■ **WORK TO COMPLETE**: When you answer, give every record back exactly as written.

(DATA SUPPLIED begins)

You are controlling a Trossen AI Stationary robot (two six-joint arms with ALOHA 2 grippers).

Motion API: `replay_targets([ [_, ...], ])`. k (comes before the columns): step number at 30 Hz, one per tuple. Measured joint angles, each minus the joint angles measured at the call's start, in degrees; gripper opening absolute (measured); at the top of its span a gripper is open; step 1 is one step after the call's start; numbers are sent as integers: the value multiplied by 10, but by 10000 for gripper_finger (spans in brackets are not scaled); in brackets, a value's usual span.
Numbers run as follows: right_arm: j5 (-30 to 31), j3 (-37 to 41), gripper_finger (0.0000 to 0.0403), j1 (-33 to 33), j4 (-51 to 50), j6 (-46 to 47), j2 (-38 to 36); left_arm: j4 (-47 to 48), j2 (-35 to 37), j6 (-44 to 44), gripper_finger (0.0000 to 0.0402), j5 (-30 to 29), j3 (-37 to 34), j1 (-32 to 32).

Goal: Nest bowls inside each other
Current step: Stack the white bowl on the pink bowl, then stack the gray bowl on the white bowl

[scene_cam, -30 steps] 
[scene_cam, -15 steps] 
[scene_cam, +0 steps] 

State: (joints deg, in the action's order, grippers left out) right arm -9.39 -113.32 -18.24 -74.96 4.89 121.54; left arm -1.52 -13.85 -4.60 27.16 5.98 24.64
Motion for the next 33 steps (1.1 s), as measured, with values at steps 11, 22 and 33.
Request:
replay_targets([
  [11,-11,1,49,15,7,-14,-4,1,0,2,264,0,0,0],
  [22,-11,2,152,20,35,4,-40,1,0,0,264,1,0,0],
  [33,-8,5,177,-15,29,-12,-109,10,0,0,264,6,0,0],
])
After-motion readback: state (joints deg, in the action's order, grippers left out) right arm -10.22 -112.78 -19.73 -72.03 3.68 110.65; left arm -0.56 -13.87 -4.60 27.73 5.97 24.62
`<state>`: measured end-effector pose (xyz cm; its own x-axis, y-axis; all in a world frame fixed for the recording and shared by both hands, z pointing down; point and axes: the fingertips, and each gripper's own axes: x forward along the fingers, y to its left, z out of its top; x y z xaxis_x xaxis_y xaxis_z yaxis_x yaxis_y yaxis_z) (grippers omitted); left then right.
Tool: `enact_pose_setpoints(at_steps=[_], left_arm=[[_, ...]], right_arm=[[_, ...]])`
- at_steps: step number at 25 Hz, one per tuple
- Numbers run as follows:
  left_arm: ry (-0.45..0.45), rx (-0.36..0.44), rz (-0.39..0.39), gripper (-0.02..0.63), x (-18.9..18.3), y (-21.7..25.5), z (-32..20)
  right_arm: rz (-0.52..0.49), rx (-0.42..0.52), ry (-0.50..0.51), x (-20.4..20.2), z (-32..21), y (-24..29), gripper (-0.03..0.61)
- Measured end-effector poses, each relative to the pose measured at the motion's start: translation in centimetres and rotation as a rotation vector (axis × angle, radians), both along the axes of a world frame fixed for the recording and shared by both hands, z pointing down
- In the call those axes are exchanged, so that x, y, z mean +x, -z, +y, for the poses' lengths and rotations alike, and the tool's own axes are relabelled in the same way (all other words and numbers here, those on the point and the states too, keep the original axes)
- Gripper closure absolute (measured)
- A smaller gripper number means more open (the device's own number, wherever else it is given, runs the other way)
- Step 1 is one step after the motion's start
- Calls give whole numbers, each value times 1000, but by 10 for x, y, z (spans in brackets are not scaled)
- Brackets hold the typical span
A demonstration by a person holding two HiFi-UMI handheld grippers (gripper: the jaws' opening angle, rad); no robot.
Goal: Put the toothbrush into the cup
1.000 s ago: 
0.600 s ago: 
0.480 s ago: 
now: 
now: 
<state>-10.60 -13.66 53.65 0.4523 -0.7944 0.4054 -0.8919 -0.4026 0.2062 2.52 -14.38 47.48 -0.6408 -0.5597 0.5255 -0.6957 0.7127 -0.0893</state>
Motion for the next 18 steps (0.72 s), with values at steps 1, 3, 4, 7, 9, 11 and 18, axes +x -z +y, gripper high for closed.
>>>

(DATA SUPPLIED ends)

■ **OUTPUT OF THE TASK**:
You are controlling a Trossen AI Stationary robot (two six-joint arms with ALOHA 2 grippers).

Motion API: `replay_targets([ [_, ...], ])`. k (comes before the columns): step number at 30 Hz, one per tuple. Measured joint angles, each minus the joint angles measured at the call's start, in degrees; gripper opening absolute (measured); at the top of its span a gripper is open; step 1 is one step after the call's start; numbers are sent as integers: the value multiplied by 10, but by 10000 for gripper_finger (spans in brackets are not scaled); in brackets, a value's usual span.
Numbers run as follows: right_arm: j5 (-30 to 31), j3 (-37 to 41), gripper_finger (0.0000 to 0.0403), j1 (-33 to 33), j4 (-51 to 50), j6 (-46 to 47), j2 (-38 to 36); left_arm: j4 (-47 to 48), j2 (-35 to 37), j6 (-44 to 44), gripper_finger (0.0000 to 0.0402), j5 (-30 to 29), j3 (-37 to 34), j1 (-32 to 32).

Goal: Nest bowls inside each other
Current step: Stack the white bowl on the pink bowl, then stack the gray bowl on the white bowl

[scene_cam, -30 steps] 
[scene_cam, -15 steps] 
[scene_cam, +0 steps] 

State: (joints deg, in the action's order, grippers left out) right arm -9.39 -113.32 -18.24 -74.96 4.89 121.54; left arm -1.52 -13.85 -4.60 27.16 5.98 24.64
Motion for the next 33 steps (1.1 s), as measured, with values at steps 11, 22 and 33.
Request:
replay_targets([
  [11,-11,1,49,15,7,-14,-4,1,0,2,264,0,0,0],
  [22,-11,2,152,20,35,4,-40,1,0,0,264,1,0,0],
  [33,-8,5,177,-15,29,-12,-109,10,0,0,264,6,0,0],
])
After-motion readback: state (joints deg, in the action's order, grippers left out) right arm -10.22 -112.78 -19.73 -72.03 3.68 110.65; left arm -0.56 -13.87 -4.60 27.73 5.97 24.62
`<state>`: measured end-effector pose (xyz cm; its own x-axis, y-axis; all in a world frame fixed for the recording and shared by both hands, z pointing down; point and axes: the fingertips, and each gripper's own axes: x forward along the fingers, y to its left, z out of its top; x y z xaxis_x xaxis_y xaxis_z yaxis_x yaxis_y yaxis_z) (grippers omitted); left then right.
Tool: `enact_pose_setpoints(at_steps=[_], left_arm=[[_, ...]], right_arm=[[_, ...]])`
- at_steps: step number at 25 Hz, one per tuple
- Numbers run as follows:
  left_arm: ry (-0.45..0.45), rx (-0.36..0.44), rz (-0.39..0.39), gripper (-0.02..0.63), x (-18.9..18.3), y (-21.7..25.5), z (-32..20)
  right_arm: rz (-0.52..0.49), rx (-0.42..0.52), ry (-0.50..0.51), x (-20.4..20.2), z (-32..21), y (-24..29), gripper (-0.03..0.61)
- Measured end-effector poses, each relative to the pose measured at the motion's start: translation in centimetres and rotation as a rotation vector (axis × angle, radians), both along the axes of a world frame fixed for the recording and shared by both hands, z pointing down
- In the call those axes are exchanged, so that x, y, z mean +x, -z, +y, for the poses' lengths and rotations alike, and the tool's own axes are relabelled in the same way (all other words and numbers here, those on the point and the states too, keep the original axes)
- Gripper closure absolute (measured)
- A smaller gripper number means more open (the device's own number, wherever else it is given, runs the other way)
- Step 1 is one step after the motion's start
- Calls give whole numbers, each value times 1000, but by 10 for x, y, z (spans in brackets are not scaled)
- Brackets hold the typical span
A demonstration by a person holding two HiFi-UMI handheld grippers (gripper: the jaws' opening angle, rad); no robot.
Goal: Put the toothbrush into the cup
1.000 s ago: 
0.600 s ago: 
0.480 s ago: 
now: 
now: 
<state>-10.60 -13.66 53.65 0.4523 -0.7944 0.4054 -0.8919 -0.4026 0.2062 2.52 -14.38 47.48 -0.6408 -0.5597 0.5255 -0.6957 0.7127 -0.0893</state>
Motion for the next 18 steps (0.72 s), with values at steps 1, 3, 4, 7, 9, 11 and 18, axes +x -z +y, gripper high for closed.
>>>

This answer is complete.